It's been LESS than a year! This may never happen again. Funny thing is, I was surprised I had posted an entry in January this year. I thought the date was a mistake at first until I saw the Scriptures I had claimed for the year. This will be an uncharacteristically short post because I just want to record my "take-aways" from my quiet time this morning.
From Ezra 6, God showed me he can change the attitude of a king so that God's work can be accomplished. I believe he still can. Not only a king's attitude,though. I believe he can change anyone. I'm praying that he will change Holly and save her from her self-destruction. Praying that God continues to pursue her fervently.
From I Corinthians 3 he reminded me that my "good deeds" can be done with the wrong motives. I want my life to be made of silver and gold, not wood, hay, or stubble. I want to carry on His work with unselfish motives, motives that are to draw people to eternal life, not to increase my glory or rewards.
From Psalm 29 He showed me that He is always on His throne, even in a crisis, giving strength and peace to His people. I am praying this for the Riggins family and the Loska family as they deal with incredible health challenges with Gunny and Robbie. Lord, remind them that you are on Your throne all the time.
From Proverbs 20, God tells me that he can shed light in the innermost parts of a person. I'm not sure what to do with that information today, but I'm going to meditate on it and see what God wants to teach me.
I start back to work tomorrow. A significant school year because my baby is starting her senior year. Lord, help me make this a meaningful year for her. Help her to seek you first and to have a hunger for your Word. Help me to model that for her. Keep her mind fixed on you as she makes decisions about her future. And Lord we are needy people, always in need of a miracle, and it will be a miracle to see you provide for her college education. Lord, make a way. Give us direction and confirmation about what she needs to do. Thank you for doing what only you can do.
Keep growing me, Lord. Thank you for answering my prayer to become more disciplined. I have SO FAR to go, but I see growth. Work on me and make me into the woman you meant for me to be.
Help me be a teacher that makes a difference. I am easily distracted and scattered, so I need your focus to do all parts of my job well. Help me to make a decision about a helper for student council. I need to do that quickly. Help me finish my planning for my classes and get my classroom together. Did I mention I was a little needy. I totally admit I cannot do this life without you. Help me not live as if I can.

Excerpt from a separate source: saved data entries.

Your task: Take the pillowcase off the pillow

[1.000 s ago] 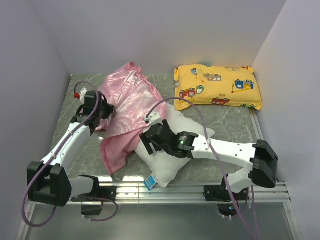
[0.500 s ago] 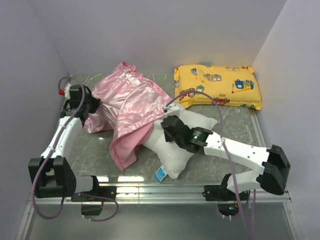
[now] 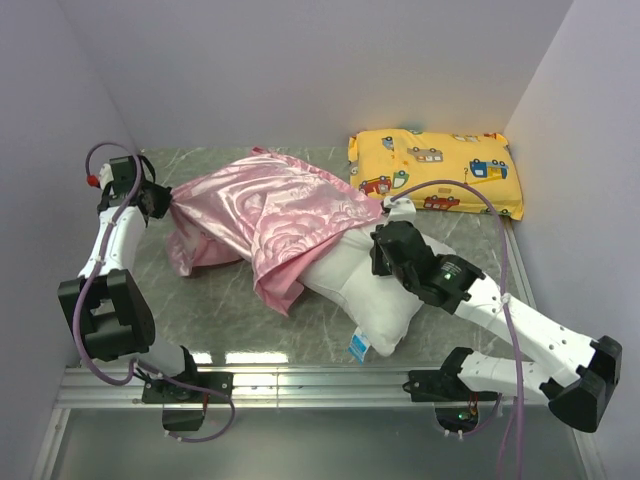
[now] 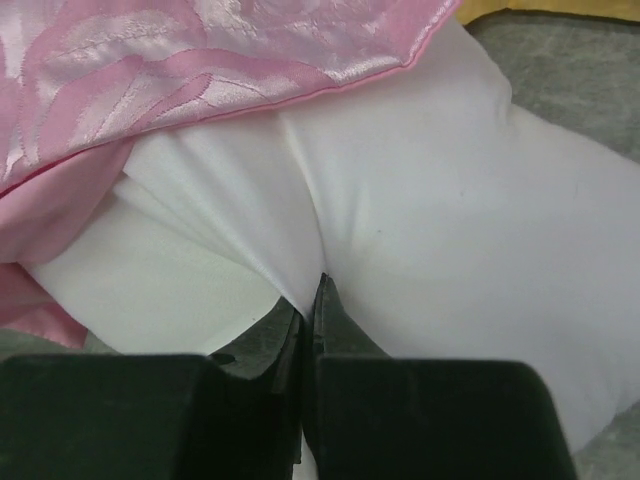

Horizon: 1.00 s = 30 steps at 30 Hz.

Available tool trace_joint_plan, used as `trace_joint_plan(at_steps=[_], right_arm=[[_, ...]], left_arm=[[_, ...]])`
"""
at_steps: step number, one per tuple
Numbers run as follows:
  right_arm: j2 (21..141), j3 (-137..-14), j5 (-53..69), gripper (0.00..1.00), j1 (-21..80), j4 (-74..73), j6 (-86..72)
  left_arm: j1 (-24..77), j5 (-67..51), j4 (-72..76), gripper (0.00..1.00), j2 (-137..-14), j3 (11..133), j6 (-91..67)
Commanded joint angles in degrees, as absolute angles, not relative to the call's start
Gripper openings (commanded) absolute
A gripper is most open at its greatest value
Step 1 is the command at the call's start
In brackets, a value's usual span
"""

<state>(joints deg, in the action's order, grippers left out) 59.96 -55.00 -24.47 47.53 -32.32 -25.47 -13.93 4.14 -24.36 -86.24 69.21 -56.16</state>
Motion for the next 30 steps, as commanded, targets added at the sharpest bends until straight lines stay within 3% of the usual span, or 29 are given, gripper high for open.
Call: trace_joint_plan(at_steps=[1,3,5,6,7,10,13,21,27,30], right_arm=[[56.95,-55.46,-28.48,0.0,45.88,-36.04,-23.56],[58.44,-55.98,-27.08,0.0,46.14,-35.6,-23.29],[59.41,-55.72,-26.37,0.0,46.58,-34.37,-22.94],[59.68,-55.64,-26.19,0.0,46.67,-34.28,-22.94],[59.94,-55.55,-26.1,0.0,46.93,-34.19,-22.85],[60.38,-55.46,-25.93,0.0,47.02,-33.84,-22.76],[60.73,-55.11,-25.75,0.0,47.02,-33.4,-22.59],[61.87,-55.11,-25.14,0.0,47.02,-32.78,-22.32],[62.4,-55.55,-24.96,0.0,47.02,-32.7,-22.15],[62.23,-55.37,-25.48,0.0,47.11,-32.87,-22.24]], left_arm=[[-14.43,7.66,-19.16,0.0,-86.05,71.9,-53.18],[-12.84,7.3,-17.85,0.0,-85.17,71.02,-52.12],[-10.64,5.71,-18.54,0.14,-84.38,71.1,-50.11],[-9.76,5.8,-19.33,0.24,-84.11,71.54,-49.4],[-7.67,5.89,-19.68,0.47,-82.63,71.72,-48.61],[-1.51,7.29,-20.39,0.72,-79.2,73.12,-44.84],[7.16,10.36,-24.33,0.78,-77.53,76.36,-39.66],[27.92,11.43,-29.09,0.83,-76.56,75.25,-35.68],[32.96,13.87,-30.22,0.81,-78.57,73.56,-36.21],[32.52,20.02,-32.86,0.44,-81.29,76.28,-37.18]])
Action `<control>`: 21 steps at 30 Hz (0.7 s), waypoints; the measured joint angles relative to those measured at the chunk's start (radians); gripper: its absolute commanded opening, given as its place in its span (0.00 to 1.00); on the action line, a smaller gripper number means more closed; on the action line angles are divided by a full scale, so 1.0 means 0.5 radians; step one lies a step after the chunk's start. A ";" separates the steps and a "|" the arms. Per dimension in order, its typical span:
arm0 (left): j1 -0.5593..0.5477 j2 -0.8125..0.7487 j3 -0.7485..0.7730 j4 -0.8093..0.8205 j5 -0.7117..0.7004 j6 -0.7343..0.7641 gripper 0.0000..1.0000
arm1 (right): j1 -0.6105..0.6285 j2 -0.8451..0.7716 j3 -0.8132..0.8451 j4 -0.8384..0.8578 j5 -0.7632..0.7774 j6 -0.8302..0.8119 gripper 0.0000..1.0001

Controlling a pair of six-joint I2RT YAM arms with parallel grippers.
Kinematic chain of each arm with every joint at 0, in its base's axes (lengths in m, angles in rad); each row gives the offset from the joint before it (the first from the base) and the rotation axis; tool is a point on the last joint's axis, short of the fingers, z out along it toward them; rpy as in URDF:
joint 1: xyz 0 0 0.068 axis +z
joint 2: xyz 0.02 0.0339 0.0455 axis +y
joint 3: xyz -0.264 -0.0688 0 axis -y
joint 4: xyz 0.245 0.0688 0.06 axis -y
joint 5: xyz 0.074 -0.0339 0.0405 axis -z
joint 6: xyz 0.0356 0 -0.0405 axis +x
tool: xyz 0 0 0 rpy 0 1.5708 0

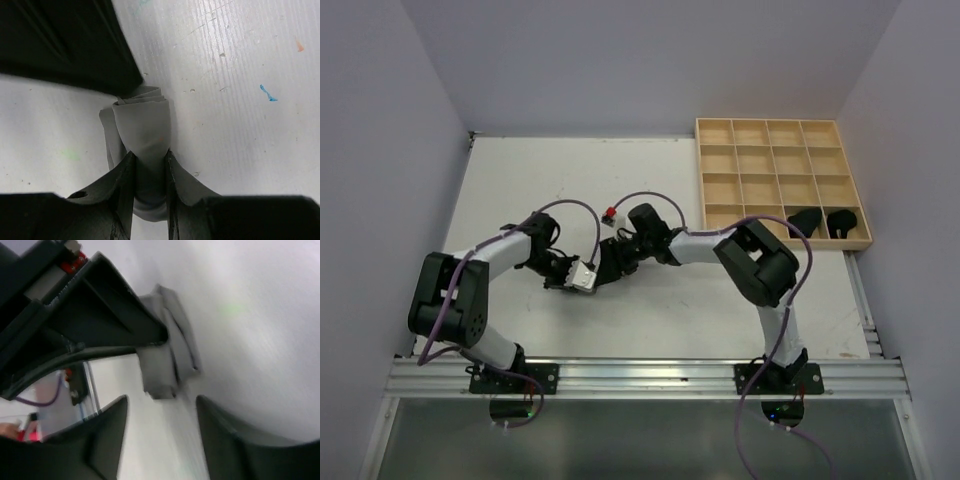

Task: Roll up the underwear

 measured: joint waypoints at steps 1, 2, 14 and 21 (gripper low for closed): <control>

You know my financial needs, Lord. It's 2 weeks from payday, and I'm essentially broke, due to my own bad decisions. I need your help, Lord. Staci leaves for Dallas in 2 days. I need to help her with school supplies, books, and school clothes. I owe money to Shiloh. I owe money to all my kids. You have been so faithful to meet our needs. I believe you will do it again, so give me faith and patience as I wait. I need to pay the electric bill tomorrow, and I really don't want to have to use Kyle's money to do it, Lord. It is my responsibility, not his. That discipline prayer needs to take effect in my financial life big time. I feel like I constantly am digging a ditch when it comes to money. I want victory in this area of my life. You are the one who gives victory, so I'm asking for it, Lord. Take away selfish motives, and give me eternal purpose for my money. I want to honor you with how I manage what you give to me, and I know I have not so many times in the past.
Well, this "uncharacteristically short" post has taken on a life of its own. Famous last words. What can I say? I'm a needy girl who serves a big God that can take care of me if I ask Him to. No surprise this is a long post when I said it wouldn't be, huh?